Data below:
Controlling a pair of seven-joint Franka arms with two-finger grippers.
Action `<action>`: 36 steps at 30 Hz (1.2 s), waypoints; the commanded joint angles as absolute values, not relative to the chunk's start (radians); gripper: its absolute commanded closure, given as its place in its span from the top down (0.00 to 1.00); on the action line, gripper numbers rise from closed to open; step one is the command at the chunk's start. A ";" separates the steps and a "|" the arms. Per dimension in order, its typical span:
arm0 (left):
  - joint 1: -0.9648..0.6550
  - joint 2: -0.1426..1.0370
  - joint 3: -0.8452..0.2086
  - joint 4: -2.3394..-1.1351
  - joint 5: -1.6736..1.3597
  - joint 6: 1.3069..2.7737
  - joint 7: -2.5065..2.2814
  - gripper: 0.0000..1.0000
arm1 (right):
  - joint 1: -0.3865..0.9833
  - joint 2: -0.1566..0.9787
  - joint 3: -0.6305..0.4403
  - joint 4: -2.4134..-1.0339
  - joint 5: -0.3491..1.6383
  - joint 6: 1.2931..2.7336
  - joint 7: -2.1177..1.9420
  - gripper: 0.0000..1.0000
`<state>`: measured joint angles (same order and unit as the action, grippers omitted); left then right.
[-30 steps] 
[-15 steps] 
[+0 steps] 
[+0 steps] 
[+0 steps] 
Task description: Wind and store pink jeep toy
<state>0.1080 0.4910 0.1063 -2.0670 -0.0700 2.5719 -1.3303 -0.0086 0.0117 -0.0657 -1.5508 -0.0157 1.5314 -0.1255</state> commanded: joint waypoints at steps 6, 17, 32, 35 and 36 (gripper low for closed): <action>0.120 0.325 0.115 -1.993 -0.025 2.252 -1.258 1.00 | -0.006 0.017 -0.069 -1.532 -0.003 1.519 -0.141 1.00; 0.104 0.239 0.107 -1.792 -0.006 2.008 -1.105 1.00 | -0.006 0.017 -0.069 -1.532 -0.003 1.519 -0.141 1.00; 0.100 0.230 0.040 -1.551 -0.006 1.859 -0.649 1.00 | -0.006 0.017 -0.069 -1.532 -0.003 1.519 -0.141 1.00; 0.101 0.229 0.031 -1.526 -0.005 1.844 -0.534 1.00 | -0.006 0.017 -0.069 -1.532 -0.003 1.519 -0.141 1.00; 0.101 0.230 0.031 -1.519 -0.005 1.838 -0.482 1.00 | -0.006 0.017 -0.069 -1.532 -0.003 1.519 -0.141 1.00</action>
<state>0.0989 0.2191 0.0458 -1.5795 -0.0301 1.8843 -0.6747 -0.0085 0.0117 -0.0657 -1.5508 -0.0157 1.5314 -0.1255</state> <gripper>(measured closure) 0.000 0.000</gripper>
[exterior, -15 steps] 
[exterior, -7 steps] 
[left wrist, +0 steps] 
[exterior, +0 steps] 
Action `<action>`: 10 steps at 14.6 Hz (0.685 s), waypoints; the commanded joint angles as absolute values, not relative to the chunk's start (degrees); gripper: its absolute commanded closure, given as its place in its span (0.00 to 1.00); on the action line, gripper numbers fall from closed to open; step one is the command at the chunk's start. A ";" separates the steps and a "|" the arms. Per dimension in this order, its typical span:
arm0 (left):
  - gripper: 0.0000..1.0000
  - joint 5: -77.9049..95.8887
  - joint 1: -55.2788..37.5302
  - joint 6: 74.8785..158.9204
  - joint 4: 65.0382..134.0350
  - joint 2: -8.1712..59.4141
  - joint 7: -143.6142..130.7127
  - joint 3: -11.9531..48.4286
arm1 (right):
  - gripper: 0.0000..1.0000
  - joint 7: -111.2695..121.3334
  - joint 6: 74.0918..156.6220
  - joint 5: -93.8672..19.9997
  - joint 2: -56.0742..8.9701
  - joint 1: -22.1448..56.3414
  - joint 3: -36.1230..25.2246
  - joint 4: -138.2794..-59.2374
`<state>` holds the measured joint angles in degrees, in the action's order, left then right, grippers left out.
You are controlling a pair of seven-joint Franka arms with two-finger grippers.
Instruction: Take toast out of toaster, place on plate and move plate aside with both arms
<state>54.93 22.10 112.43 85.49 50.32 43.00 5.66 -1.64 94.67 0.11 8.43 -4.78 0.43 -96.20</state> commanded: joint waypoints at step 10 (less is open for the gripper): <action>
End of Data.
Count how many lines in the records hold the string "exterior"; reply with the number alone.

• [Reply to the task]: 3